The CGIAR System-wide Program on Collective Action and Property Rights (CAPRi) is one of several Inter-Center Initiatives of the CGIAR and its Secretariat is hosted by IFPRI. With all 15 CGIAR centers as members, the overarching goal of CAPRi is to contribute to policies and practices that alleviate rural poverty by analyzing and disseminating knowledge on the ways collective action and property rights institutions influence the efficiency, equity, and sustainability of natural resource use. The collaborative effort aims to produce coherent frameworks, research methodologies, and rigorous, cross-comparable case studies that enable the development of locally relevant policies and institutions, as well as internationally generalizable lessons.
Within this framework, the program’s research agenda seeks to increase knowledge of the emergence and performance of voluntary, self-governing community organizations; the emergence and performance of different property institutions in natural resource management; the pros and cons associated with different types of institutions in different resource and socio-economic conditions; and the similarities and differences associated with the effects of different property institutions across different resources and regions.
It tries to identify concrete policy instruments that facilitate and encourage the formation, improved functioning, resilience and spontaneous evolution of organizations of users and property institutions that assure optimal resource use; and promote partnerships between local organizations, states, civil society, and private entities to limit duplication of effort while supporting these goals.
Finally substantial work is devoted to strengthening the capacity of national and CGIAR research centers, non-governmental organizations, universities and local organizations to do research on the above collective action and property rights issues, and forge and strengthen linkages between them in order to capitalize on synergies created through collaborative effort.
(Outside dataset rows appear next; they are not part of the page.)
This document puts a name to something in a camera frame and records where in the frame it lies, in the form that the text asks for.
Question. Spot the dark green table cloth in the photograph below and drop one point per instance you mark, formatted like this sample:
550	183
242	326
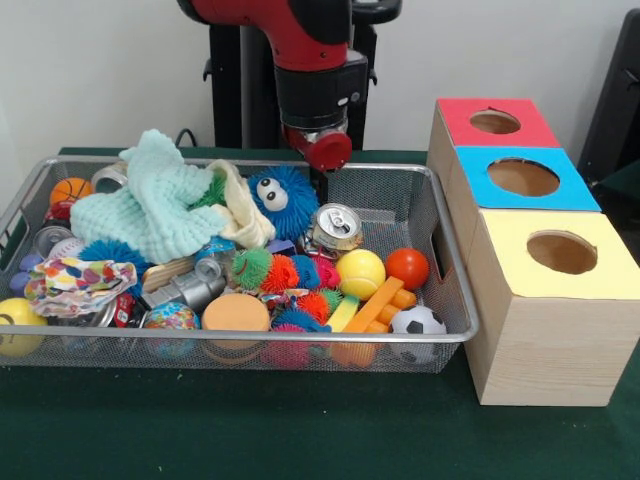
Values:
625	177
300	430

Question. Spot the black upright panel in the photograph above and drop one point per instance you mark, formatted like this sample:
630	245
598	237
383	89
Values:
620	100

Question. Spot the white polka dot cloth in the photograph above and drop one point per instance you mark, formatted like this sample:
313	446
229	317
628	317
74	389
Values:
75	285

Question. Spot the yellow smiley ball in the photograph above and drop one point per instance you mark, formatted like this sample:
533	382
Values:
17	317

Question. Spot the cream muslin cloth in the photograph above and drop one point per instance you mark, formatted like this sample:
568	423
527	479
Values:
245	220

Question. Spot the red ball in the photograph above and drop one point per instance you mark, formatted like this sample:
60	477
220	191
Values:
407	270

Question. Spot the large blue puffer ball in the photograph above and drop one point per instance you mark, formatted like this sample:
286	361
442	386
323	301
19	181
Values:
295	215

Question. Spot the plain yellow ball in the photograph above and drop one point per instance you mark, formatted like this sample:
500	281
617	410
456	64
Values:
361	275

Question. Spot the crushed silver drink can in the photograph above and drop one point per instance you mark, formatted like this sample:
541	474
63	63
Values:
335	227

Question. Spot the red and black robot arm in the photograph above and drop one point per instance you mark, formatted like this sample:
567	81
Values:
310	50

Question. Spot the orange foam disc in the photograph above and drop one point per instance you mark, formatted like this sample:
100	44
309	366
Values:
236	312

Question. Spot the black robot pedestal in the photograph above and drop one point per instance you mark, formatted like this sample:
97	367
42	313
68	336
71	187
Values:
230	100

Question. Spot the small soccer ball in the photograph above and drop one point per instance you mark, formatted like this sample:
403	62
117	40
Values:
417	322

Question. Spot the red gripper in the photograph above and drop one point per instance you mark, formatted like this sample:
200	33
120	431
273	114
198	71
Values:
330	152

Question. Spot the shallow metal mesh bin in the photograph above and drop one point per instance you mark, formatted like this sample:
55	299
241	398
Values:
150	357

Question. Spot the mint green cloth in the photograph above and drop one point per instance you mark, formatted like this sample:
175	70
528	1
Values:
145	220

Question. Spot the wooden box with three holes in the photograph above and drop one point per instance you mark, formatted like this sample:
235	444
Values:
550	350
The following themes receive priority in the CAPRi program, based on their importance in natural resource management, policy focus, relevance to the CGIAR mandate, and their widespread applicability across resources and regions:
- Adoption of Technologies for Natural Resource Management
- Accommodating Multiple Uses and Users of a Resource
- Structuring Devolution
- Role of Environmental Risk
- Feminization of Agriculture and Demographic Change
- Changing Market Relationships
- Managing Local Genetic Resources
To facilitate comparative research the program sponsors research on priority themes by CGIAR centers and their national partners, and develops broad conceptual frameworks. It also sponsors workshops, training, and panels on priority research themes, directs face-to-face meetings of researchers and experts, edits books, journal special issues, and a working paper series featuring members' research on collective action and property rights, coordinates an e-mail network for exchange of information, and supplies literature reviews, a searchable annotated bibliography, an inventory of CGIAR projects related to collective action and property rights, and publications.